| Brief |
Take the listing and give it again exactly, from its first line to its last line.

| Given material |
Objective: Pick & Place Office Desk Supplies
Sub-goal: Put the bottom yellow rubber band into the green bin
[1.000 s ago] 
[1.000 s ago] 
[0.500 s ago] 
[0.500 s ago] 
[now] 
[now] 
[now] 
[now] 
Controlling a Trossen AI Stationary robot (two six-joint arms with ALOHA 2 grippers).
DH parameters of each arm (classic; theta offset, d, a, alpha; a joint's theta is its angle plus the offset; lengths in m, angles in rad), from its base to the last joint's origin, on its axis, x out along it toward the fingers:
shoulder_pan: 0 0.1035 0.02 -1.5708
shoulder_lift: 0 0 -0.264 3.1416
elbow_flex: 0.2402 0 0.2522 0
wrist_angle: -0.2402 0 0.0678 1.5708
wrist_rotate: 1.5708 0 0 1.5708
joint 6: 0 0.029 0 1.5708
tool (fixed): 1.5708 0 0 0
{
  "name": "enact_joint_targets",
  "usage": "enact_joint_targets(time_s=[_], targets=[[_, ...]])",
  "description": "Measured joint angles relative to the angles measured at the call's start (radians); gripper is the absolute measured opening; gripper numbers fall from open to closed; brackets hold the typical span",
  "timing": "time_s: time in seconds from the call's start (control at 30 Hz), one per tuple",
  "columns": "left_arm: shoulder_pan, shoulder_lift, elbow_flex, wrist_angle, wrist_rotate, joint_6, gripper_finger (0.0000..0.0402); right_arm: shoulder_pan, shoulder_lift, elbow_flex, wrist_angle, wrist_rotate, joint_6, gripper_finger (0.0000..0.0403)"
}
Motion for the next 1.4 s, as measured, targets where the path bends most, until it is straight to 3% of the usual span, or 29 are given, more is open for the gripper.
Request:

| Exercise result |
Objective: Pick & Place Office Desk Supplies
Sub-goal: Put the bottom yellow rubber band into the green bin
[1.000 s ago] 
[1.000 s ago] 
[0.500 s ago] 
[0.500 s ago] 
[now] 
[now] 
[now] 
[now] 
Controlling a Trossen AI Stationary robot (two six-joint arms with ALOHA 2 grippers).
DH parameters of each arm (classic; theta offset, d, a, alpha; a joint's theta is its angle plus the offset; lengths in m, angles in rad), from its base to the last joint's origin, on its axis, x out along it toward the fingers:
shoulder_pan: 0 0.1035 0.02 -1.5708
shoulder_lift: 0 0 -0.264 3.1416
elbow_flex: 0.2402 0 0.2522 0
wrist_angle: -0.2402 0 0.0678 1.5708
wrist_rotate: 1.5708 0 0 1.5708
joint 6: 0 0.029 0 1.5708
tool (fixed): 1.5708 0 0 0
{
  "name": "enact_joint_targets",
  "usage": "enact_joint_targets(time_s=[_], targets=[[_, ...]])",
  "description": "Measured joint angles relative to the angles measured at the call's start (radians); gripper is the absolute measured opening; gripper numbers fall from open to closed; brackets hold the typical span",
  "timing": "time_s: time in seconds from the call's start (control at 30 Hz), one per tuple",
  "columns": "left_arm: shoulder_pan, shoulder_lift, elbow_flex, wrist_angle, wrist_rotate, joint_6, gripper_finger (0.0000..0.0402); right_arm: shoulder_pan, shoulder_lift, elbow_flex, wrist_angle, wrist_rotate, joint_6, gripper_finger (0.0000..0.0403)"
}
Motion for the next 1.4 s, as measured, targets where the path bends most, until it is straight to 3% of the usual span, or 29 are given, more is open for the gripper.
Request:

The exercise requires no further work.